DATA below:

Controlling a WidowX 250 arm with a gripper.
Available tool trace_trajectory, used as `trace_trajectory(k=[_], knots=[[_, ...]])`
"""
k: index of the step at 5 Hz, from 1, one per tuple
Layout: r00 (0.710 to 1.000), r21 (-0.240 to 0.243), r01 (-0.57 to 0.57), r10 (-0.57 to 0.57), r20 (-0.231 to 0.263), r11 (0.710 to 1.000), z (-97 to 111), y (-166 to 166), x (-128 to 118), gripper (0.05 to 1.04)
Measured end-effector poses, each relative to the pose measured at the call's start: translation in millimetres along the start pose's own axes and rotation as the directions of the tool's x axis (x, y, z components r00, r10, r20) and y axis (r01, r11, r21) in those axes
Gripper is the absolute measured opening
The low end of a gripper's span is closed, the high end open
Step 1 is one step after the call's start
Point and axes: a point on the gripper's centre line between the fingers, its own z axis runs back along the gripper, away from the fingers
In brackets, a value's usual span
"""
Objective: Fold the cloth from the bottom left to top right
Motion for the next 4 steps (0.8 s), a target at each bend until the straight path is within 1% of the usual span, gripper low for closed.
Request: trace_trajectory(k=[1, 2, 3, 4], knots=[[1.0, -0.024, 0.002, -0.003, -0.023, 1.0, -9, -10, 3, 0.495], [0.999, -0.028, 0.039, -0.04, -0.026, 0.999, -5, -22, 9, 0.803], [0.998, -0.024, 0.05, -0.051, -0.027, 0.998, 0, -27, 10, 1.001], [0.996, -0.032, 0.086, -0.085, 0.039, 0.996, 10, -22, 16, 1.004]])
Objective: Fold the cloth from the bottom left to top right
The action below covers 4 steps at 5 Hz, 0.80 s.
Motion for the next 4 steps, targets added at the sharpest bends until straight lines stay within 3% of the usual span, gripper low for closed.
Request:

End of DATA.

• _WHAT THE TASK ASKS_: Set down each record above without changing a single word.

• _ANSWER SPACE_:
Controlling a WidowX 250 arm with a gripper.
Available tool trace_trajectory, used as `trace_trajectory(k=[_], knots=[[_, ...]])`
"""
k: index of the step at 5 Hz, from 1, one per tuple
Layout: r00 (0.710 to 1.000), r21 (-0.240 to 0.243), r01 (-0.57 to 0.57), r10 (-0.57 to 0.57), r20 (-0.231 to 0.263), r11 (0.710 to 1.000), z (-97 to 111), y (-166 to 166), x (-128 to 118), gripper (0.05 to 1.04)
Measured end-effector poses, each relative to the pose measured at the call's start: translation in millimetres along the start pose's own axes and rotation as the directions of the tool's x axis (x, y, z components r00, r10, r20) and y axis (r01, r11, r21) in those axes
Gripper is the absolute measured opening
The low end of a gripper's span is closed, the high end open
Step 1 is one step after the call's start
Point and axes: a point on the gripper's centre line between the fingers, its own z axis runs back along the gripper, away from the fingers
In brackets, a value's usual span
"""
Objective: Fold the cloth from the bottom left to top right
Motion for the next 4 steps (0.8 s), a target at each bend until the straight path is within 1% of the usual span, gripper low for closed.
Request: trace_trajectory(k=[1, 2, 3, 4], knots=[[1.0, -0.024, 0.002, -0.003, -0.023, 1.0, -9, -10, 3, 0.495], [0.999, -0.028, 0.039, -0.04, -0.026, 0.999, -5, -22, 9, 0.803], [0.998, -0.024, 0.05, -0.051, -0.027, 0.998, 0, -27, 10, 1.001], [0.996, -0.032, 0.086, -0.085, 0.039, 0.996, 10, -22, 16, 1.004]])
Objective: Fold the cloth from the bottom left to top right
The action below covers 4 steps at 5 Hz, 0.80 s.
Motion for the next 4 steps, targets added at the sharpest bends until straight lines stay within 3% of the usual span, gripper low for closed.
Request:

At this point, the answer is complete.